A Novel Clustering Algorithm for Large-Scale Text Collection and Its Incremental Version.
Lei Chen,Ming Liu,Chong Wu,Ai Xu
DOI: https://doi.org/10.5755/j01.itc.45.2.8666
IF: 0.813
2016-01-01
Information Technology And Control
Abstract:Nowadays, the fast advance of internet technology has brought two challenges. One is the explosion of information. The other is that new information appears almost every day. Obviously, clustering is a good solution to help users analyze information automatically, whereas traditional clustering algorithms are only suitable for smallscale and stable text collection. In order to cluster large-scale and unstable texts, a novel clustering algorithm based on vector compression is proposed in this paper. We call this algorithm VCLC, abbreviated from a clustering algorithm based on vector compression for large-scale text collection. Experimental results demonstrate that VCLC is effective for clustering large-scale text collection.

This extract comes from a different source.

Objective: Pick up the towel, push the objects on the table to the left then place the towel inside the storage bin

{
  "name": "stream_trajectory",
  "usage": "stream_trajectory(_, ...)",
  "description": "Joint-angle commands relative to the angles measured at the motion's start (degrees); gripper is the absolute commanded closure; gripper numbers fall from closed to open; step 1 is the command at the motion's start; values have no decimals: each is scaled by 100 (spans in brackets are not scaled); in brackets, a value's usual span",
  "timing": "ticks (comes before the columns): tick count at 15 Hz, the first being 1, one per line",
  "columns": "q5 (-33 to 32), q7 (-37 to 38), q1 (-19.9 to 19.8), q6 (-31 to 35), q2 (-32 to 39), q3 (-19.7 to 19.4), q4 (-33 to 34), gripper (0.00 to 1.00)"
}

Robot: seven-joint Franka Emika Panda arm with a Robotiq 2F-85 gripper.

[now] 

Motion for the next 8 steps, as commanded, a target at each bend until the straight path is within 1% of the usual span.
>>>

The reason is that VCLC selects related features to compress feature sets, and iterative training idea of self-organizing-mapping (SOM) is also adopted in it to fine-tune the weights of the features to enhance clustering performance. Besides, an incremental version of VCLC, namely I-VCLC, is also provided in this paper. When novel texts appear, I-VCLC chooses some samples from the original texts to alter neuron model to perform incremental clustering. In order to prevent over training, I-VCLC adjusts the weights of the samples along with training process. Experimental results demonstrate that I-VCLC can cluster unstable texts very well.